Start of Block

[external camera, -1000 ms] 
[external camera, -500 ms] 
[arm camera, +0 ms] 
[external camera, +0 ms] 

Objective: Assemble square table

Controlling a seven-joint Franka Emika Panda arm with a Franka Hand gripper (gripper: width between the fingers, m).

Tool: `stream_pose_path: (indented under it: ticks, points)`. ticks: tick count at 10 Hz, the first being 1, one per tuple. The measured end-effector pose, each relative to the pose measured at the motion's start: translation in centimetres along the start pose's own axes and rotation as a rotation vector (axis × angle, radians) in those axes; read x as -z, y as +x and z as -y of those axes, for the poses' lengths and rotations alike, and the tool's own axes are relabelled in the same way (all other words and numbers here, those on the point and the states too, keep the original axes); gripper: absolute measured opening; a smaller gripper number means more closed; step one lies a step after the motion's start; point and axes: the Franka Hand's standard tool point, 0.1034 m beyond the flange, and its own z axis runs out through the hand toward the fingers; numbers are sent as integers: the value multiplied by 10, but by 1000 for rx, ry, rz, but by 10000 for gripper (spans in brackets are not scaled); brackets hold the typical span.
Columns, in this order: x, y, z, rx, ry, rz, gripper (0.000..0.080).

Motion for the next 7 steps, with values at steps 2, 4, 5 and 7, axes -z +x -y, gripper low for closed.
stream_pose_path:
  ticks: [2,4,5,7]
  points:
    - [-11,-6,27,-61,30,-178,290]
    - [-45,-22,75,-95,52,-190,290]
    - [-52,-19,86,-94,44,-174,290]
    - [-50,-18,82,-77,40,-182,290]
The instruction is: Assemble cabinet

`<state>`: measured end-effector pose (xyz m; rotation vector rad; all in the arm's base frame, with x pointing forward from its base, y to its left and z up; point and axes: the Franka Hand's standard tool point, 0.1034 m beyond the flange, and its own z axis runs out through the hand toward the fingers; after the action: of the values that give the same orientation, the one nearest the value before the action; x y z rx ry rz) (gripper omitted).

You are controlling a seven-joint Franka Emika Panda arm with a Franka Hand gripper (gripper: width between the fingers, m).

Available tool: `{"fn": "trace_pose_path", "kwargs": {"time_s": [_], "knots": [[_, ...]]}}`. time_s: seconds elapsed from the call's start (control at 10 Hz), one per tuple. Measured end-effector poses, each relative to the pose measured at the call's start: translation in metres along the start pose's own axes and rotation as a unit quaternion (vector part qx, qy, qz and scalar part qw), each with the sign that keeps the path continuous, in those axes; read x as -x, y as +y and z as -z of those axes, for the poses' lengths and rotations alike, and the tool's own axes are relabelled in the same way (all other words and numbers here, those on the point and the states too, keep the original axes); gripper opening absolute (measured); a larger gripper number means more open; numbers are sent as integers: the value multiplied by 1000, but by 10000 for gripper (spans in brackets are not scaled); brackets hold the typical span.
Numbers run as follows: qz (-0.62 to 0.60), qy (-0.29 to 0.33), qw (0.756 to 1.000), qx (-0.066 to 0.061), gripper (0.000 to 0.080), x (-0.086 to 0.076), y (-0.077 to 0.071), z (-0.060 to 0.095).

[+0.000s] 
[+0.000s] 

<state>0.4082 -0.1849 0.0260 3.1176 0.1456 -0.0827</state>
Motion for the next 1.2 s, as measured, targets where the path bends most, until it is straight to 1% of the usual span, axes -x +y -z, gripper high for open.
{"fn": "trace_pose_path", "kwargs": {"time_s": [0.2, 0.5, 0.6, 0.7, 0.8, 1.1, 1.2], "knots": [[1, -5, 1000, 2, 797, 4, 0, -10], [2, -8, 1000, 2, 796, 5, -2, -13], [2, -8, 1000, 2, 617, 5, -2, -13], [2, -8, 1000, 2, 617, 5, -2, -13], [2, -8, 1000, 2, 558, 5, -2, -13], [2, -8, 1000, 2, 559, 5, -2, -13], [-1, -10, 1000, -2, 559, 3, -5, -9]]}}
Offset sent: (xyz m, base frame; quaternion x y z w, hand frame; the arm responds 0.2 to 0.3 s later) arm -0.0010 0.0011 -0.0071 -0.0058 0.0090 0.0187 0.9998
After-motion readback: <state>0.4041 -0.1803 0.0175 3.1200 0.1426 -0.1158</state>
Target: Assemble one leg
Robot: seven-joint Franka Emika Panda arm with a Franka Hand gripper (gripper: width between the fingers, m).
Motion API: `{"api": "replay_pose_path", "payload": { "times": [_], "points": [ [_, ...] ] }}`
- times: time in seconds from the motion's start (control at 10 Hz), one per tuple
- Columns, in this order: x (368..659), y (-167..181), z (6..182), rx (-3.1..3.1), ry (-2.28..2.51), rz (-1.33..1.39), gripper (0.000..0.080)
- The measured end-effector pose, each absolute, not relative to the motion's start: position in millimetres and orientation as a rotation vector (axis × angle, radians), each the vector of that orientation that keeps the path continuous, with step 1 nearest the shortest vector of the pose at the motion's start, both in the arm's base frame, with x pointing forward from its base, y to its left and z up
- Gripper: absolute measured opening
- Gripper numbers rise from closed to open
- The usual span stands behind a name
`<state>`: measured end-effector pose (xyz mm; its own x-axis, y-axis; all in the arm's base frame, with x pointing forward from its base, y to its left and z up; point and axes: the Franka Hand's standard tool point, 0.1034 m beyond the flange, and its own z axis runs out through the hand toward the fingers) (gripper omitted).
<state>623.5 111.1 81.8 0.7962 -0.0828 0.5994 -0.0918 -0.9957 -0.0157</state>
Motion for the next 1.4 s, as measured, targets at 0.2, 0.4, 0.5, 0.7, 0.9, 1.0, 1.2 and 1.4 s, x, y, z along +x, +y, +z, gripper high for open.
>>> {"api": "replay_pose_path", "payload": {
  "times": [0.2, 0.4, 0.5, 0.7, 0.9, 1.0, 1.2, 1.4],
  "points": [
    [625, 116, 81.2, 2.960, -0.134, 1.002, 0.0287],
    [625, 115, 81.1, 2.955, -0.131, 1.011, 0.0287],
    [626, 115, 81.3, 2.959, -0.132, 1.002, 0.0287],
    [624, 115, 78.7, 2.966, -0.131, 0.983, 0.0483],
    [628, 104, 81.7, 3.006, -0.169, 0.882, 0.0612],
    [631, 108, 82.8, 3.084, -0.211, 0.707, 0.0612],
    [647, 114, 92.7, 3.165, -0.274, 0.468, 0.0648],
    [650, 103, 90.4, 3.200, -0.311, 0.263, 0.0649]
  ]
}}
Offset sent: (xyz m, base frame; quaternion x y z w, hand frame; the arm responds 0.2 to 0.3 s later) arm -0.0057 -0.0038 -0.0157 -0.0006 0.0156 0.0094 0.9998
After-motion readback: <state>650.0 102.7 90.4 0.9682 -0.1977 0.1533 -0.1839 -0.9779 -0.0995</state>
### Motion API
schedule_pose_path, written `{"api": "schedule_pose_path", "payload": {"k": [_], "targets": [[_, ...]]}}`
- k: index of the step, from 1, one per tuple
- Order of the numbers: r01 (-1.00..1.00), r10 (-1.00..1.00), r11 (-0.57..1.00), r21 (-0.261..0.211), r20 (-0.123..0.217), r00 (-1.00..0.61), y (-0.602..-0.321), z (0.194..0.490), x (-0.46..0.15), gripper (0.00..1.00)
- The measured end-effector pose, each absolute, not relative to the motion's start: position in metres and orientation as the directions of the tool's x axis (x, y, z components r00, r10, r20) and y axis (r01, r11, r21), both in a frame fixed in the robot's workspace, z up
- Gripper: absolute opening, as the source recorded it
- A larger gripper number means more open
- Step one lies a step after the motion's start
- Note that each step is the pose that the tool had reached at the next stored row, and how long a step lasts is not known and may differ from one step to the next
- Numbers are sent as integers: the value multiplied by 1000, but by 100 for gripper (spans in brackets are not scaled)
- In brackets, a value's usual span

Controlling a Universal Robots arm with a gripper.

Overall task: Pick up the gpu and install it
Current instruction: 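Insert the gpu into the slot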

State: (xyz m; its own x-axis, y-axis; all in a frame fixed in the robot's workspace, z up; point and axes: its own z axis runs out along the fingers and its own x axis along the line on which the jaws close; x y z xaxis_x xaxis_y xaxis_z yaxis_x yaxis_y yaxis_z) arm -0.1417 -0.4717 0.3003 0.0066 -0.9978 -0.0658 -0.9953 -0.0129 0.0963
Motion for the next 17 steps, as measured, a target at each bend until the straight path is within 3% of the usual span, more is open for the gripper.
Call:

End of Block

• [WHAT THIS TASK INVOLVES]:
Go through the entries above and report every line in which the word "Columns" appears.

• [EXERCISE SOLUTION]:
Columns, in this order: x, y, z, rx, ry, rz, gripper (0.000..0.080).
- Columns, in this order: x (368..659), y (-167..181), z (6..182), rx (-3.1..3.1), ry (-2.28..2.51), rz (-1.33..1.39), gripper (0.000..0.080)

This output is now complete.